Work task: If a line in the records below contains the word "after", return that line.

(Records from a collection)
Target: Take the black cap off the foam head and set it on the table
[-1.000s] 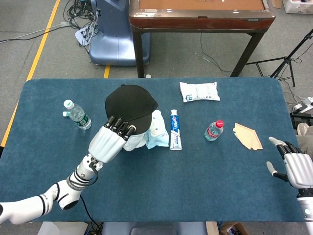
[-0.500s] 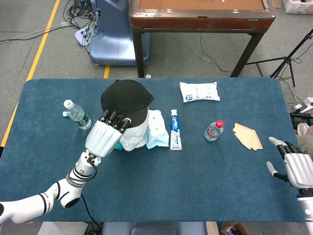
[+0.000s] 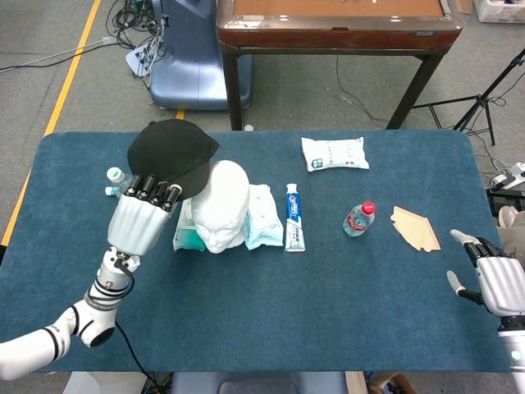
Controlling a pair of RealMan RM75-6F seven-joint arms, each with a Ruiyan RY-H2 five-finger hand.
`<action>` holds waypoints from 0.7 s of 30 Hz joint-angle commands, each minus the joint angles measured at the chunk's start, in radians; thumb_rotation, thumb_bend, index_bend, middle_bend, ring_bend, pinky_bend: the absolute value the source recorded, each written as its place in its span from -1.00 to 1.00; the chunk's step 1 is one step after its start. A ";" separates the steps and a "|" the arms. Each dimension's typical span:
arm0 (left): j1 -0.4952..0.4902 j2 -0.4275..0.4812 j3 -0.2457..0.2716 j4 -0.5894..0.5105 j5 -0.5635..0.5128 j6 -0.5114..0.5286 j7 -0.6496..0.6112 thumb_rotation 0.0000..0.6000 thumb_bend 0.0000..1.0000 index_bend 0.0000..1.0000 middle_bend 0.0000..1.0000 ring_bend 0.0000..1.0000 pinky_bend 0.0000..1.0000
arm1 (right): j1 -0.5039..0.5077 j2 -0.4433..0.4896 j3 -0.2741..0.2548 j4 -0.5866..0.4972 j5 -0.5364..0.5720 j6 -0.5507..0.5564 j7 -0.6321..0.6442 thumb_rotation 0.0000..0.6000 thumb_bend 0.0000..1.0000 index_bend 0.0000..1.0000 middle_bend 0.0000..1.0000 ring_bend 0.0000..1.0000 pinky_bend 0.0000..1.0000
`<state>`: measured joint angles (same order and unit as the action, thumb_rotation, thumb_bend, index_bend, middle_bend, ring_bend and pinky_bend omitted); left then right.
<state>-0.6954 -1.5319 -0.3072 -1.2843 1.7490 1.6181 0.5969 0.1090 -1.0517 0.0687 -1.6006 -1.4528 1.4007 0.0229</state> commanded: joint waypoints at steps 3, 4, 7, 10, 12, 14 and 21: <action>0.047 0.045 0.029 0.041 0.015 0.046 -0.003 1.00 0.01 0.35 0.50 0.07 0.22 | 0.002 -0.003 0.000 -0.002 0.002 -0.004 -0.009 1.00 -0.28 -0.66 -0.48 -0.58 -0.33; 0.056 0.054 0.037 0.051 0.021 0.054 -0.002 1.00 0.01 0.35 0.50 0.07 0.22 | 0.002 -0.003 0.000 -0.003 0.002 -0.003 -0.010 1.00 -0.28 -0.66 -0.48 -0.58 -0.33; 0.090 0.078 0.070 0.090 0.038 0.077 0.009 1.00 0.01 0.35 0.50 0.07 0.22 | 0.002 -0.004 0.000 -0.003 0.004 -0.002 -0.013 1.00 -0.28 -0.66 -0.48 -0.58 -0.33; 0.124 0.094 0.104 0.136 0.051 0.092 0.025 1.00 0.01 0.35 0.50 0.07 0.22 | 0.003 -0.006 0.000 -0.004 0.003 -0.004 -0.019 1.00 -0.28 -0.66 -0.48 -0.58 -0.33; 0.132 0.094 0.111 0.155 0.055 0.098 0.029 1.00 0.01 0.35 0.50 0.07 0.22 | 0.003 -0.007 -0.001 -0.005 0.003 -0.004 -0.021 1.00 -0.28 -0.66 -0.48 -0.58 -0.33; 0.150 0.093 0.127 0.188 0.057 0.106 0.037 1.00 0.01 0.36 0.50 0.07 0.22 | 0.004 -0.008 -0.001 -0.005 0.003 -0.006 -0.025 1.00 -0.28 -0.66 -0.48 -0.58 -0.33; 0.200 0.086 0.149 0.268 0.034 0.131 0.017 1.00 0.01 0.36 0.51 0.07 0.22 | 0.003 -0.009 0.000 -0.006 0.007 -0.005 -0.027 1.00 -0.28 -0.66 -0.48 -0.58 -0.33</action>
<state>-0.5031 -1.4440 -0.1612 -1.0257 1.7904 1.7424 0.6210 0.1124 -1.0602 0.0690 -1.6067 -1.4459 1.3957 -0.0042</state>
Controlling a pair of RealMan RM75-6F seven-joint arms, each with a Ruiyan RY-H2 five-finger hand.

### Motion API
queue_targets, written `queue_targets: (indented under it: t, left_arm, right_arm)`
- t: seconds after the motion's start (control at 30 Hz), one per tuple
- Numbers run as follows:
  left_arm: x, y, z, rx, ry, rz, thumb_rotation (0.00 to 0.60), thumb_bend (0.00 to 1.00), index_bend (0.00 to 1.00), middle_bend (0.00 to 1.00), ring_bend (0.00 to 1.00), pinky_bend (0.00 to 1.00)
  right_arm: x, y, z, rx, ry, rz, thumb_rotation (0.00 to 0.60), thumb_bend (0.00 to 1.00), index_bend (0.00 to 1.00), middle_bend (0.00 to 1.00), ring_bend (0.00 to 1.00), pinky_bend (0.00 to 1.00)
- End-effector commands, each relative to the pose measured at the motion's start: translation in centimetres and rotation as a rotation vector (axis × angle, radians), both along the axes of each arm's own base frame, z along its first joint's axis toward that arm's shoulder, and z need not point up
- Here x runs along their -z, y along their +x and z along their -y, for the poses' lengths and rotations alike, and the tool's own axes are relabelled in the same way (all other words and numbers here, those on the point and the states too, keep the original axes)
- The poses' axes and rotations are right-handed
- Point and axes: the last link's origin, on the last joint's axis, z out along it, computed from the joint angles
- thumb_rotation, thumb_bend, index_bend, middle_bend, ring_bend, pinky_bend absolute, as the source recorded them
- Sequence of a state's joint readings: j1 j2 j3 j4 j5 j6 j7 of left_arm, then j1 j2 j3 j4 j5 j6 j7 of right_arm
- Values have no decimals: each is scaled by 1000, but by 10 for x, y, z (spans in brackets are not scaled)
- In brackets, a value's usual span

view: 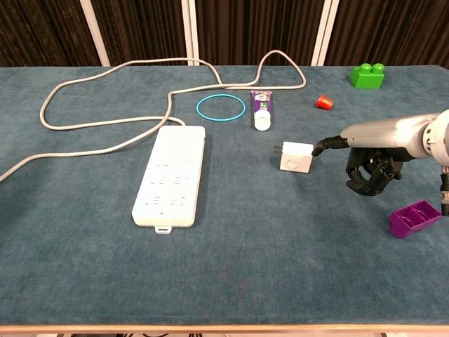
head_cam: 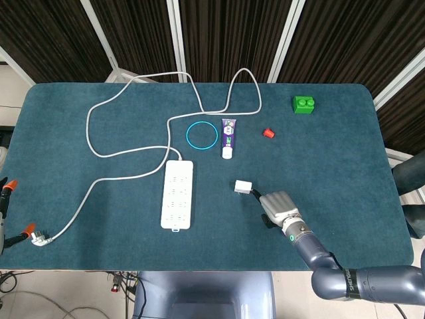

Completed exercise:
`<action>` holds waypoints from 0.7 s of 30 Hz joint-angle commands, each minus the joint angles measured at the chunk's start, in radians; thumb_rotation, thumb_bend, index_bend, middle_bend, ring_bend, pinky_bend: the absolute value the source recorded, each written as its place in its span from -1.00 to 1.00; the chunk's step 1 is one step after its start. A ";" separates the steps and a "|" the arms. Each dimension's typical span:
- t: seconds after the motion's start (control at 30 Hz), one per tuple

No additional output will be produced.